Activity
The expected result is an exact restatement of the data, free of pictures.

------ Recorded data

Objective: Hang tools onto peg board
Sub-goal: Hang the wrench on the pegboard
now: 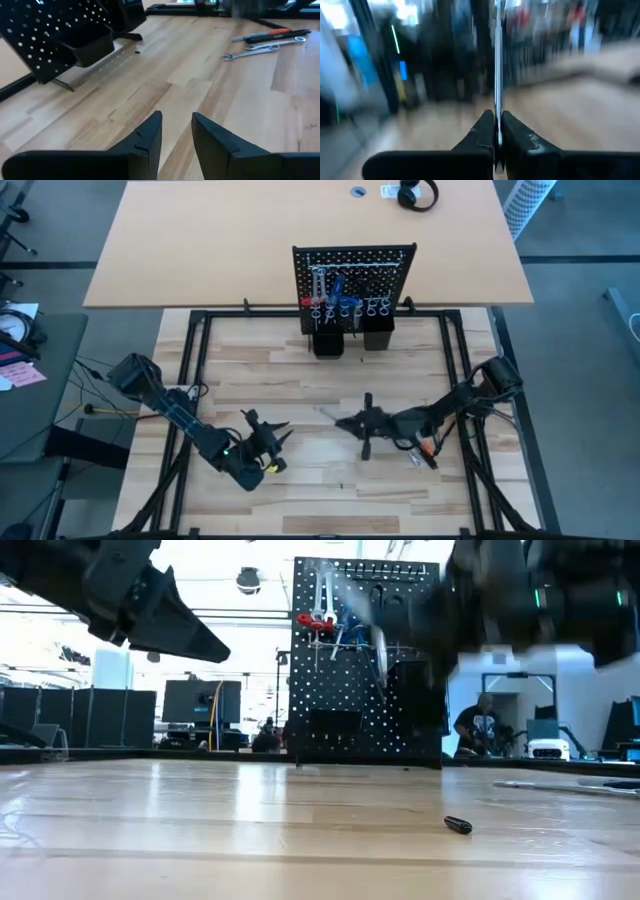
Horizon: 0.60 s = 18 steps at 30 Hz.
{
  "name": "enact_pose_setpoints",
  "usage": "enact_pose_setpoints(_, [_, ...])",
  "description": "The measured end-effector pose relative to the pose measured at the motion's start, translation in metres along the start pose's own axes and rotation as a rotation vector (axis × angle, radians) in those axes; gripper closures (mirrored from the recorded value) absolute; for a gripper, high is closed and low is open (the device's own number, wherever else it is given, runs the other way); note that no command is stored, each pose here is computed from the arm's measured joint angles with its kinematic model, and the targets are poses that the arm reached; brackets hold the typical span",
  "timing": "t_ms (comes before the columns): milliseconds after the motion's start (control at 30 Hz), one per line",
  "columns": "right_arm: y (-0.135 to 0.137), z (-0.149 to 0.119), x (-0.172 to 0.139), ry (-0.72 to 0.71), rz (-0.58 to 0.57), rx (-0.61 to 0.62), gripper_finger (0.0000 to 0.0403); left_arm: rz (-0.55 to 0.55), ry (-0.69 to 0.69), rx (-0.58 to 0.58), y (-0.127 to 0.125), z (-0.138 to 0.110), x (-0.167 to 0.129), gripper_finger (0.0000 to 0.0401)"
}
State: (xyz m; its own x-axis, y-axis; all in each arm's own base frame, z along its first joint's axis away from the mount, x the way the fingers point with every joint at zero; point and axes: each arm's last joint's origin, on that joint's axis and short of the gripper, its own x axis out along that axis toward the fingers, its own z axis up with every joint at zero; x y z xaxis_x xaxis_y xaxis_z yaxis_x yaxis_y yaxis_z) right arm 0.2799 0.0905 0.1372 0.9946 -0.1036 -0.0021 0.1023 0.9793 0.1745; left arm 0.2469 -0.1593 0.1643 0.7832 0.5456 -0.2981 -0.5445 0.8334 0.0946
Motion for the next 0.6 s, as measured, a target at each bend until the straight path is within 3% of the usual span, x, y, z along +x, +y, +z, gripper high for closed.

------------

Written response
Objective: Hang tools onto peg board
Sub-goal: Hang the wrench on the pegboard
now: 
Horizon: 0.60 s = 18 steps at 30 Hz.
{
  "name": "enact_pose_setpoints",
  "usage": "enact_pose_setpoints(_, [_, ...])",
  "description": "The measured end-effector pose relative to the pose measured at the motion's start, translation in metres along the start pose's own axes and rotation as a rotation vector (axis × angle, radians) in those axes; gripper closures (mirrored from the recorded value) absolute; for a gripper, high is closed and low is open (the device's own number, wherever else it is given, runs the other way); note that no command is stored, each pose here is computed from the arm's measured joint angles with its kinematic model, and the targets are poses that the arm reached; brackets hold the typical span",
  "timing": "t_ms (comes before the columns): milliseconds after the motion's start (control at 30 Hz), one per line",
  "columns": "right_arm: y (-0.135 to 0.137), z (-0.149 to 0.119), x (-0.172 to 0.139), ry (-0.72 to 0.71), rz (-0.58 to 0.57), rx (-0.61 to 0.62), gripper_finger (0.0000 to 0.0403); left_arm: rz (-0.55 to 0.55), ry (-0.69 to 0.69), rx (-0.58 to 0.58), y (-0.127 to 0.125), z (-0.138 to 0.110), x (-0.167 to 0.129), gripper_finger (0.0000 to 0.0401)"
}
State: (xyz m; its own x-axis, y-axis; all in each arm's own base frame, z along its first joint's axis away from the mount, x the way the fingers point with every joint at zero; point and axes: each arm's last joint's origin, on that joint's axis and short of the gripper, its own x axis out along that axis toward the fingers, its own z axis up with every joint at zero; x y z xaxis_x xaxis_y xaxis_z yaxis_x yaxis_y yaxis_z) right arm 0.2799 0.0905 0.1372 0.9946 -0.1036 -0.0021 0.1023 0.9793 0.1745; left arm 0.2469 -0.1593 0.1643 0.7832 0.5456 -0.2981 -0.5445 0.8334 0.0946
Motion for the next 0.6 s, as measured, a target at each bend until the straight path is within 3% of the usual span, x, y, z along +x, +y, +z, gripper high for closed.

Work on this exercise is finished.